──────── Records

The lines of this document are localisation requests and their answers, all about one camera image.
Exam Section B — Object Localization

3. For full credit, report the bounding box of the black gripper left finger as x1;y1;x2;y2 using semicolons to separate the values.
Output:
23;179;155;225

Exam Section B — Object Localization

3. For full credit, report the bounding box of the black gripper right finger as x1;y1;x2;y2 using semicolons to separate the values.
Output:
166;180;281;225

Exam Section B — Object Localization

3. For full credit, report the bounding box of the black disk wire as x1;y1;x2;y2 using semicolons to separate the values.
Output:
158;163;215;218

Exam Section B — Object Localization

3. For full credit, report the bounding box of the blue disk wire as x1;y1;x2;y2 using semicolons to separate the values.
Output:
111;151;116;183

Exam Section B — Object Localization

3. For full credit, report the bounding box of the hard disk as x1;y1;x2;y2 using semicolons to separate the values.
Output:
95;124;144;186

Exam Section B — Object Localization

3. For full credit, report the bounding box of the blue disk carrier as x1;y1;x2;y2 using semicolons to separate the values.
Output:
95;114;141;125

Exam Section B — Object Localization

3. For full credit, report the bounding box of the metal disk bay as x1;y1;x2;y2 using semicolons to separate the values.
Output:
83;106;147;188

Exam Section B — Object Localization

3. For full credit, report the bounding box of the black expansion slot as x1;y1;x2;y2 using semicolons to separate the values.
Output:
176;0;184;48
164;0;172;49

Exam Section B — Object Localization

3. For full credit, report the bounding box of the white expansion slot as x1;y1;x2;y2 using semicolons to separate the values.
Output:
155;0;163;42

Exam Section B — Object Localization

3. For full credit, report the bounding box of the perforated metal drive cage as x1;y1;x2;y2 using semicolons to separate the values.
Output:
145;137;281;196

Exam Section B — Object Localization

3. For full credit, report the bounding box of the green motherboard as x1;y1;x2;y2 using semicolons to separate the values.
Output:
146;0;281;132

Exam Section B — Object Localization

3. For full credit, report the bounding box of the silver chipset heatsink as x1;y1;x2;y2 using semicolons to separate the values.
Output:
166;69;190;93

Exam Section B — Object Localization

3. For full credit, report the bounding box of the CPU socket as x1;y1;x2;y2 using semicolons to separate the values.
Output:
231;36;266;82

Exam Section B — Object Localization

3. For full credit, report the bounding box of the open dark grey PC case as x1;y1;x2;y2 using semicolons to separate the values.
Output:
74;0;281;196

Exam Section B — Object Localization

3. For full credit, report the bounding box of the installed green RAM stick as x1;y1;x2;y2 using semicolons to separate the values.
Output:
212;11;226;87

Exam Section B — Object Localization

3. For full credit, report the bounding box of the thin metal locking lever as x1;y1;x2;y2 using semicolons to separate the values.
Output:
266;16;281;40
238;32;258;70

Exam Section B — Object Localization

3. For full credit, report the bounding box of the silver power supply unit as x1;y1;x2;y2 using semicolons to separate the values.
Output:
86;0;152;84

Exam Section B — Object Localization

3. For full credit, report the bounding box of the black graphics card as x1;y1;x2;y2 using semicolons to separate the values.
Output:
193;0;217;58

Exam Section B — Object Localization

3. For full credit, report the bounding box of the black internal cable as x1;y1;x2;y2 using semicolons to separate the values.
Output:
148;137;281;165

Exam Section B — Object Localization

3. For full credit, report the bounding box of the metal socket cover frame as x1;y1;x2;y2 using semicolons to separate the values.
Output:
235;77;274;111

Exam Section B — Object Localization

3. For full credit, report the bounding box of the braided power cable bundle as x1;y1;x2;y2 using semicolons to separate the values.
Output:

────────────────

Exercise ▸ Return the listing verbatim.

Problem solution ▸
The lines of this document are localisation requests and their answers, all about one camera image.
Exam Section B — Object Localization

3. For full credit, report the bounding box of the black gripper left finger as x1;y1;x2;y2 using semicolons to separate the values.
Output:
23;179;155;225

Exam Section B — Object Localization

3. For full credit, report the bounding box of the black gripper right finger as x1;y1;x2;y2 using semicolons to separate the values.
Output:
166;180;281;225

Exam Section B — Object Localization

3. For full credit, report the bounding box of the black disk wire as x1;y1;x2;y2 using semicolons to separate the values.
Output:
158;163;215;218

Exam Section B — Object Localization

3. For full credit, report the bounding box of the blue disk wire as x1;y1;x2;y2 using semicolons to separate the values.
Output:
111;151;116;183

Exam Section B — Object Localization

3. For full credit, report the bounding box of the hard disk as x1;y1;x2;y2 using semicolons to separate the values.
Output:
95;124;144;186

Exam Section B — Object Localization

3. For full credit, report the bounding box of the blue disk carrier as x1;y1;x2;y2 using semicolons to separate the values.
Output:
95;114;141;125

Exam Section B — Object Localization

3. For full credit, report the bounding box of the metal disk bay as x1;y1;x2;y2 using semicolons to separate the values.
Output:
83;106;147;188

Exam Section B — Object Localization

3. For full credit, report the bounding box of the black expansion slot as x1;y1;x2;y2 using semicolons to separate the values.
Output:
176;0;184;48
164;0;172;49

Exam Section B — Object Localization

3. For full credit, report the bounding box of the white expansion slot as x1;y1;x2;y2 using semicolons to separate the values.
Output:
155;0;163;42

Exam Section B — Object Localization

3. For full credit, report the bounding box of the perforated metal drive cage as x1;y1;x2;y2 using semicolons to separate the values.
Output:
145;137;281;196

Exam Section B — Object Localization

3. For full credit, report the bounding box of the green motherboard as x1;y1;x2;y2 using semicolons to separate the values.
Output:
146;0;281;132

Exam Section B — Object Localization

3. For full credit, report the bounding box of the silver chipset heatsink as x1;y1;x2;y2 using semicolons to separate the values.
Output:
166;69;190;93

Exam Section B — Object Localization

3. For full credit, report the bounding box of the CPU socket as x1;y1;x2;y2 using semicolons to separate the values.
Output:
231;36;266;82

Exam Section B — Object Localization

3. For full credit, report the bounding box of the open dark grey PC case as x1;y1;x2;y2 using semicolons to separate the values.
Output:
74;0;281;196

Exam Section B — Object Localization

3. For full credit, report the bounding box of the installed green RAM stick as x1;y1;x2;y2 using semicolons to separate the values.
Output:
212;11;226;87

Exam Section B — Object Localization

3. For full credit, report the bounding box of the thin metal locking lever as x1;y1;x2;y2 using semicolons to separate the values.
Output:
266;16;281;40
238;32;258;70

Exam Section B — Object Localization

3. For full credit, report the bounding box of the silver power supply unit as x1;y1;x2;y2 using semicolons to separate the values.
Output:
86;0;152;84

Exam Section B — Object Localization

3. For full credit, report the bounding box of the black graphics card as x1;y1;x2;y2 using semicolons to separate the values.
Output:
193;0;217;58

Exam Section B — Object Localization

3. For full credit, report the bounding box of the black internal cable as x1;y1;x2;y2 using semicolons to separate the values.
Output:
148;137;281;165

Exam Section B — Object Localization

3. For full credit, report the bounding box of the metal socket cover frame as x1;y1;x2;y2 using semicolons to separate the values.
Output:
235;77;274;111

Exam Section B — Object Localization

3. For full credit, report the bounding box of the braided power cable bundle as x1;y1;x2;y2 using semicolons to separate the values.
Output:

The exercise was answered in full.